Extracted data entries
╭──

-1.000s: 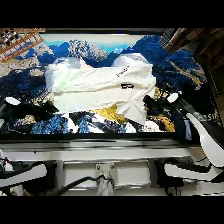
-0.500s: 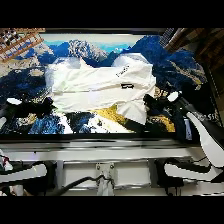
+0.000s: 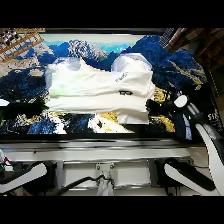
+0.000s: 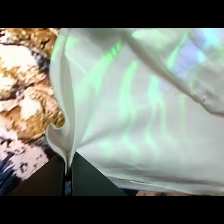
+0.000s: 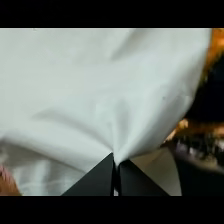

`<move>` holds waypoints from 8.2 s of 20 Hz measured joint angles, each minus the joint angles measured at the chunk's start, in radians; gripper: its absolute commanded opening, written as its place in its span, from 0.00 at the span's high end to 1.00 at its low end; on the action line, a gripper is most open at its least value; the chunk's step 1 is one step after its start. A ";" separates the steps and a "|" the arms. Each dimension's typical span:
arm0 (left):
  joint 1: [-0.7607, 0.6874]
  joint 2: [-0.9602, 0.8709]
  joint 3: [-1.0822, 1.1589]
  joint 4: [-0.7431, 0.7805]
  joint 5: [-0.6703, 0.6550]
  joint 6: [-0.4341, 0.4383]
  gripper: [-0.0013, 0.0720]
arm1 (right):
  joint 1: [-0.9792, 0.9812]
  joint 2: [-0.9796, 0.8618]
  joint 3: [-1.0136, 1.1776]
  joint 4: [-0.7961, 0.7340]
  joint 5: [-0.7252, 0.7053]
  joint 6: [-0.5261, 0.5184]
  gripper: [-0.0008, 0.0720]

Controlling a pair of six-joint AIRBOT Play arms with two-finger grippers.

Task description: Fold the clothes and pants, and hang the long-sleeved shirts on hangers.

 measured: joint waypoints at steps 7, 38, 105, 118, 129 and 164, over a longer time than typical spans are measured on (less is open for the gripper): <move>0.017 0.209 -0.001 0.140 -0.115 -0.060 0.98 | 0.057 0.365 -0.137 0.000 0.180 0.045 0.96; -0.027 -0.050 0.202 -0.076 0.138 0.097 0.51 | -0.182 -0.178 0.171 -0.045 0.058 -0.145 0.09; -0.836 -0.583 0.526 -0.288 0.089 0.005 0.98 | -0.213 -0.469 0.702 0.317 0.371 -0.330 0.96; -0.906 -0.656 0.623 -0.280 0.127 -0.051 0.98 | -0.213 -0.418 0.818 0.330 0.429 -0.217 0.96; -0.901 -0.654 0.624 -0.296 0.117 -0.050 0.98 | -0.166 -0.395 0.865 0.371 0.436 -0.181 0.96; -0.071 -0.092 0.326 -0.224 -0.334 0.173 0.98 | 0.468 -0.511 0.977 0.296 -0.014 -0.008 0.96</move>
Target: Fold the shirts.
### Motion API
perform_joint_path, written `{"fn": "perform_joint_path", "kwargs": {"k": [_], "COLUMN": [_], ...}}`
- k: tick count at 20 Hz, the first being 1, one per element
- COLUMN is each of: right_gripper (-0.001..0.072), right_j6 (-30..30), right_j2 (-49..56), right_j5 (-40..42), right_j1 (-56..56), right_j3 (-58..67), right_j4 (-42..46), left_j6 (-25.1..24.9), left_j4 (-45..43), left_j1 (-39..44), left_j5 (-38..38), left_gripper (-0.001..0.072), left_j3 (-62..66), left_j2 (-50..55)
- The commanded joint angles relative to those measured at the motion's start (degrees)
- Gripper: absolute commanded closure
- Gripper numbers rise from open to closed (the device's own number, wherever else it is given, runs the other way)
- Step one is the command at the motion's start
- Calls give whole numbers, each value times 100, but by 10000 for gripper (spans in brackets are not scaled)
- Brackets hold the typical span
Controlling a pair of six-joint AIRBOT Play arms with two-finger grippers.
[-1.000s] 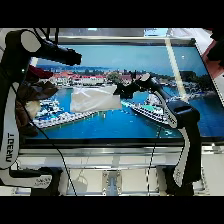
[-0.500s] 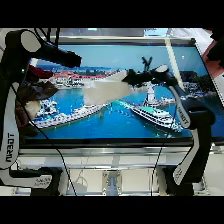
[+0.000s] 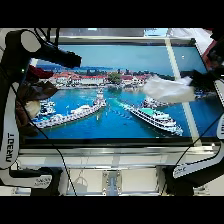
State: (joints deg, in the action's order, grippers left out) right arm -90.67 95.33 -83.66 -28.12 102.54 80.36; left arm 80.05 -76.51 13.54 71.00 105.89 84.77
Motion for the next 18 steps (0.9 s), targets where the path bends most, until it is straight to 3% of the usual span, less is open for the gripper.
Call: {"fn": "perform_joint_path", "kwargs": {"k": [1, 4, 8, 9, 10, 11, 15, 16, 18], "right_gripper": [684, 684, 682, 596, 359, 186, 174, 174, 175], "right_j6": [-101, -22, -39, -7, 55, 52, 59, 52, 55], "right_j2": [-332, -345, -468, -468, -472, -483, -660, -691, -763], "right_j5": [-1272, -2170, -2170, -2170, -2175, -2175, -2162, -2105, -1596], "right_j1": [-1056, -1322, -1283, -1257, -1215, -1161, -870, -780, -542], "right_j3": [-11, -306, -940, -1051, -1115, -1123, -962, -839, -688], "right_j4": [1591, 2933, 3084, 3077, 3053, 3045, 2894, 2498, 807], "left_j6": [186, 275, 407, 420, 422, 422, 422, 422, 450], "left_j4": [13, 17, 17, 17, 17, 15, 15, 15, 17], "left_j1": [7, 7, 7, 7, 7, 7, 7, 7, 7], "left_j5": [0, 2, 9, 31, 70, 98, 107, 96, 79], "left_gripper": [695, 695, 696, 696, 695, 695, 696, 695, 696], "left_j3": [4, 4, 4, 4, 4, 4, 4, 4, 4], "left_j2": [-2, -2, -2, -2, -2, -2, 0, 4, 39]}}
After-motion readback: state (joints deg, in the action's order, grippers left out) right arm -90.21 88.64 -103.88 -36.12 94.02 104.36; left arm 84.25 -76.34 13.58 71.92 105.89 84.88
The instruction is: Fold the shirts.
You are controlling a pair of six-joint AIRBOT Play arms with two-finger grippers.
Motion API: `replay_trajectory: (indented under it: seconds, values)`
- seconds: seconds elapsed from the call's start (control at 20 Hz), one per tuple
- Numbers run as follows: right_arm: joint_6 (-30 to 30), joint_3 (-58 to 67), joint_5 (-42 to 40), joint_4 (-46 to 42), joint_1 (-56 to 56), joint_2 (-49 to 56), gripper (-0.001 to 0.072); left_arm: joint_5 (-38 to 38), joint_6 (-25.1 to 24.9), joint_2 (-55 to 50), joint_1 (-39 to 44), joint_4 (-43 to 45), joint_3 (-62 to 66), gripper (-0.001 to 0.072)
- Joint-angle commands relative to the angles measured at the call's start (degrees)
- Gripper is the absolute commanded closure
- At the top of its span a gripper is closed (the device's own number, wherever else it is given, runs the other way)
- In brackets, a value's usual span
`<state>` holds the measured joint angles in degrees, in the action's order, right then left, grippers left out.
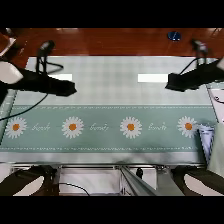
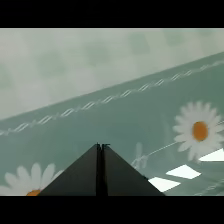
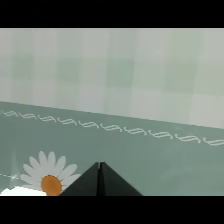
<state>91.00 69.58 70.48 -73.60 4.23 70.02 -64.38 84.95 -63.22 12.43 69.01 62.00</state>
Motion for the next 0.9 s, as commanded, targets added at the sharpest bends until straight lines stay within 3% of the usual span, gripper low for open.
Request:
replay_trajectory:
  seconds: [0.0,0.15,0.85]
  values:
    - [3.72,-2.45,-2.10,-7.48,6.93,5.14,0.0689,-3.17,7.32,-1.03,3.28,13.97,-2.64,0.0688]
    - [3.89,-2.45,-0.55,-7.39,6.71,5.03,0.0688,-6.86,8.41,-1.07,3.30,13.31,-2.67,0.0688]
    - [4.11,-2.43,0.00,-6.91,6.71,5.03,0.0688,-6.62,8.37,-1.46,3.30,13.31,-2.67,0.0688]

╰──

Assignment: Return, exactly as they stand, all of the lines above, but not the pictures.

Answer below:
-1.000s: 
-0.500s: 
+0.000s: 
+0.000s: 
+0.000s: 

`<move>` holds waypoints from 8.2 s of 20 Hz measured joint angles, each minus the joint angles measured at the chunk's start, in radians; gripper: its absolute commanded opening, written as its place in its span, from 0.00 at the span's high end to 1.00 at its low end; on the action line, a gripper is most open at its least value; the chunk's step 1 is one step after its start. A ";" separates the steps and a "|" the arms. Each dimension's typical span:
arm0 (left):
  joint 1: [-0.7607, 0.6874]
  joint 2: [-0.9602, 0.8709]
  joint 3: [-1.0822, 1.1589]
  joint 4: [-0.7431, 0.7805]
  joint 5: [-0.6703, 0.6550]
  joint 6: [-0.4341, 0.4383]
  gripper: [-0.0013, 0.0720]
arm1 (right):
  joint 1: [-0.9792, 0.9812]
  joint 2: [-0.9796, 0.8618]
  joint 3: [-1.0136, 1.1776]
  joint 4: [-0.7961, 0.7340]
  joint 5: [-0.7252, 0.7053]
  joint 6: [-0.5261, 0.5184]
  gripper: [-0.0008, 0.0720]

Controlling a pair of six-joint AIRBOT Play arms with two-finger grippers.

Task description: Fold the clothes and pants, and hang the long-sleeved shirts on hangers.

 measured: joint waypoints at steps 7, 38, 105, 118, 129 and 164, over a longer time than typical spans are measured on (less is open for the gripper): <move>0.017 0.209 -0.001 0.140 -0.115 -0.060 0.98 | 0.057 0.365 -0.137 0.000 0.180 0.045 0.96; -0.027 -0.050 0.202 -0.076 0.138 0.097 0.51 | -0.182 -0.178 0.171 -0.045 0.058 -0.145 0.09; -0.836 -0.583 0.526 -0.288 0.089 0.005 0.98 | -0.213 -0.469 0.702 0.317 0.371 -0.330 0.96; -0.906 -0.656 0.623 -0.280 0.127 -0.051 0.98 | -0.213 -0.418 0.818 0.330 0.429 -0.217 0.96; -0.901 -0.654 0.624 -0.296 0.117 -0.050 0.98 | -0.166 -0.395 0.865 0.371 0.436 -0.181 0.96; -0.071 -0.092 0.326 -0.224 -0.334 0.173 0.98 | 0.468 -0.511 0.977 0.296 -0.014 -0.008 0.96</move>
Target: Fold the shirts.
### Motion API
perform_joint_path, written `{"fn": "perform_joint_path", "kwargs": {"k": [_], "COLUMN": [_], ...}}`
- k: tick count at 20 Hz, the first being 1, one per element
- COLUMN is each of: right_gripper (-0.001..0.072), right_j6 (-30..30), right_j2 (-49..56), right_j5 (-40..42), right_j1 (-56..56), right_j3 (-58..67), right_j4 (-42..46), left_j6 (-25.1..24.9), left_j4 (-45..43), left_j1 (-39..44), left_j5 (-38..38), left_gripper (-0.001..0.072), left_j3 (-62..66), left_j2 (-50..55)
- The commanded joint angles relative to those measured at the motion's start (degrees)
- Gripper: absolute commanded closure
- Gripper numbers rise from open to closed (the device's own number, wherever else it is given, runs the other way)
- Step one is the command at the motion's start
- Calls give whole numbers, each value times 100, but by 10000 for gripper (spans in brackets are not scaled)
- Brackets hold the typical span
Controlling a pair of six-joint AIRBOT Play arms with two-finger grippers.
[-1.000s] 
[-0.500s] 
[+0.000s] 
State: (joints deg, in the action's order, grippers left out) right arm -90.67 95.33 -83.66 -28.12 102.54 80.36; left arm 80.05 -76.51 13.54 71.00 105.89 84.77
Motion for the next 18 steps (0.9 s), targets where the path bends most, until it is straight to 3% of the usual span, less is open for the gripper.
Call: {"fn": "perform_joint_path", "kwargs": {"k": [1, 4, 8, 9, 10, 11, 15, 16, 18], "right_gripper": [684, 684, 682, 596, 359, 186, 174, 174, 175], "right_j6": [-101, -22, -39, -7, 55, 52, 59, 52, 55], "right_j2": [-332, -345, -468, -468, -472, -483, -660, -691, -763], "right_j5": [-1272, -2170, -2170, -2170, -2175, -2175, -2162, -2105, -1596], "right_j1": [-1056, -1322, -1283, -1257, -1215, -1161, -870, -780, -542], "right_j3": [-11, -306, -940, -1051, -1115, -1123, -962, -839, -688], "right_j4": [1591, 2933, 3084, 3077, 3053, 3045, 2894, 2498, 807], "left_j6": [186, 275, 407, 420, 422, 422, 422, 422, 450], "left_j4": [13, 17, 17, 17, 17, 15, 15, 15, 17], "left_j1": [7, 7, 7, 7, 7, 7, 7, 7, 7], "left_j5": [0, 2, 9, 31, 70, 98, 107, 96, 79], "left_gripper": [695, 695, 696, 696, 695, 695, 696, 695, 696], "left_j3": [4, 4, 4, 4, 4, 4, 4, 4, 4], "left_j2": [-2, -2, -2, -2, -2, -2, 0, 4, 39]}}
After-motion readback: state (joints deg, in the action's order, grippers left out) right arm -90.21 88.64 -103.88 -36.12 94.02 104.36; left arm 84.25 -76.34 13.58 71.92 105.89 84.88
The instruction is: Fold the shirts.
You are controlling a pair of six-joint AIRBOT Play arms with two-finger grippers.
Motion API: `replay_trajectory: (indented under it: seconds, values)`
- seconds: seconds elapsed from the call's start (control at 20 Hz), one per tuple
- Numbers run as follows: right_arm: joint_6 (-30 to 30), joint_3 (-58 to 67), joint_5 (-42 to 40), joint_4 (-46 to 42), joint_1 (-56 to 56), joint_2 (-49 to 56), gripper (-0.001 to 0.072); left_arm: joint_5 (-38 to 38), joint_6 (-25.1 to 24.9), joint_2 (-55 to 50), joint_1 (-39 to 44), joint_4 (-43 to 45), joint_3 (-62 to 66), gripper (-0.001 to 0.072)
- Joint-angle commands relative to the angles measured at the call's start (degrees)
- Gripper is the absolute commanded closure
- At the top of its span a gripper is closed (the device's own number, wherever else it is given, runs the other way)
- In brackets, a value's usual span
`<state>` holds the measured joint angles in degrees, in the action's order, right then left, grippers left out.
<state>91.00 69.58 70.48 -73.60 4.23 70.02 -64.38 84.95 -63.22 12.43 69.01 62.00</state>
Motion for the next 0.9 s, as commanded, targets added at the sharpest bends until straight lines stay within 3% of the usual span, gripper low for open.
Request:
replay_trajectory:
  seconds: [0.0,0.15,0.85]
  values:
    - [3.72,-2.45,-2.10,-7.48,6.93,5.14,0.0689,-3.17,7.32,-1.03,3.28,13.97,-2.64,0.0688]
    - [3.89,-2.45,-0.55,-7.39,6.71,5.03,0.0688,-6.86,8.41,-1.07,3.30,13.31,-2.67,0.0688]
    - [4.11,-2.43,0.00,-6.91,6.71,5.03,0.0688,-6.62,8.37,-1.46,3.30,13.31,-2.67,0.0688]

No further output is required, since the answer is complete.